# [SOLVED] Parrot CK3100 bluetooth hands free kit issue



## Raylo

I just got one of these and the corresponding quick install t-harness and put in my GF's 2009 Camry. Piece of cake install and I paired her phone up no problem but the CK3100 LCD display says "no signal" and the LCD phone pick up and hang up buttons are not illuminated.

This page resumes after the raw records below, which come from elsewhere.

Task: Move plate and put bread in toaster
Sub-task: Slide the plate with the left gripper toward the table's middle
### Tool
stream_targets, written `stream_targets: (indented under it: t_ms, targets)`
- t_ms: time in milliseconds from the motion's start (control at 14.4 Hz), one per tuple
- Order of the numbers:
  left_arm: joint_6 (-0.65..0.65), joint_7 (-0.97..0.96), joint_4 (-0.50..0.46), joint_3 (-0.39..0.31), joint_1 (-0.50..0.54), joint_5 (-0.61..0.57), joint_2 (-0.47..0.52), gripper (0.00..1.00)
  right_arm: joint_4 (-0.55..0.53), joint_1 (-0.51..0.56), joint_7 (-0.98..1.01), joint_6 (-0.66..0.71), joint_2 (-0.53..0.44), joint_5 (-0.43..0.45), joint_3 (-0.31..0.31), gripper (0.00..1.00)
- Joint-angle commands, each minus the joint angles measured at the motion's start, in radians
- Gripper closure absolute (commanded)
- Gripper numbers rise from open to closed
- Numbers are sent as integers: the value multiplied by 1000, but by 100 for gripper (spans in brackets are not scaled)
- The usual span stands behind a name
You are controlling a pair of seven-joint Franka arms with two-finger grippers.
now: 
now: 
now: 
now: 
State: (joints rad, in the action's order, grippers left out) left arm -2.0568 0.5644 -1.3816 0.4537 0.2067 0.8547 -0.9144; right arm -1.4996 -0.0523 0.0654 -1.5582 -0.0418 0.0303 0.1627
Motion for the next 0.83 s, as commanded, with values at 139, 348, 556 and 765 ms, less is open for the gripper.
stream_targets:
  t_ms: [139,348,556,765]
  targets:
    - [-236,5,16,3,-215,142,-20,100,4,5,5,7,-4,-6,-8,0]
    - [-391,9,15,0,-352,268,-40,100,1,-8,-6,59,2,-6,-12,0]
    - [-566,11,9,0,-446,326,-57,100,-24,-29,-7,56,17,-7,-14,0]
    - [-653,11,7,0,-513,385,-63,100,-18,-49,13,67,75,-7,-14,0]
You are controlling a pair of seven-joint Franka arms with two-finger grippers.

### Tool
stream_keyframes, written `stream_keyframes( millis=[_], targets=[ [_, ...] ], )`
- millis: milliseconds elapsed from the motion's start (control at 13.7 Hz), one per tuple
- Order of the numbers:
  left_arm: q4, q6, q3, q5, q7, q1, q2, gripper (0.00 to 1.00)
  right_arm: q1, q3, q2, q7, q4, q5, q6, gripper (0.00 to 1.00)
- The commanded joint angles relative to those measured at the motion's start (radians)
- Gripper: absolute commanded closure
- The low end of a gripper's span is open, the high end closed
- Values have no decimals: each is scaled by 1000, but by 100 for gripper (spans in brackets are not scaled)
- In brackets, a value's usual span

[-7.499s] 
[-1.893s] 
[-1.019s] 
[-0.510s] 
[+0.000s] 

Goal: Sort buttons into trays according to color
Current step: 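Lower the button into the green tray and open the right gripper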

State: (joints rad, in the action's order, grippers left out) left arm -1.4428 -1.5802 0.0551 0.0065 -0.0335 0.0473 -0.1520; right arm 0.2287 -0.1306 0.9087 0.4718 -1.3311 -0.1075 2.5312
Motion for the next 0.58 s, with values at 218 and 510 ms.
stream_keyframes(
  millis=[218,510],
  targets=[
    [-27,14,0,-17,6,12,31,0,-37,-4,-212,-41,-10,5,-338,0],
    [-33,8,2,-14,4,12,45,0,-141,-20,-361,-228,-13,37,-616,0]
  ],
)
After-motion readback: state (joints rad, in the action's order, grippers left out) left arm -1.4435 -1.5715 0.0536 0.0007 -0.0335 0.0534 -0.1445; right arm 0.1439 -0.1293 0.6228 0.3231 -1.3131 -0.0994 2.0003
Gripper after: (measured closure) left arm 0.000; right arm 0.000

I can dial a number with her phone handset and the Parrot kit works as advertised.... it mutes the radio and uses the car's speakers to play phone audio and the microphone works fine as the people on the other end attest. So it is paired and connected. It's just that the parrot display with the answer and hang up buttons as well as anything on the screen like a phone number directory are non-existent. Just a steady "no signal". Anyone ever have this sort of issue?


----------



## Raylo

*Re: Parrot CK3100 bluetooth hands free kit issue*

Well, I called Parrot tech support and they said the issue was data communication failure between the brain and the LCD display and that unplugging it then reconnecting it "should" solve the problem. Only problem with that is I'd have to disassmble the dash again to get at the unit and its data, audio and power connectors. So I think I am going to try disconnecting and reconnecting the car's battery first to see if a reboot like that works. I'll post back what I find in case it might help someone in the future...


----------



## Raylo

*Re: Parrot CK3100 bluetooth hands free kit issue*

Parrot tech support was right. I Reconnected the control panel and all is well. Pretty slick little device and a nice add on if you don't already have a BT hands free setup.


----------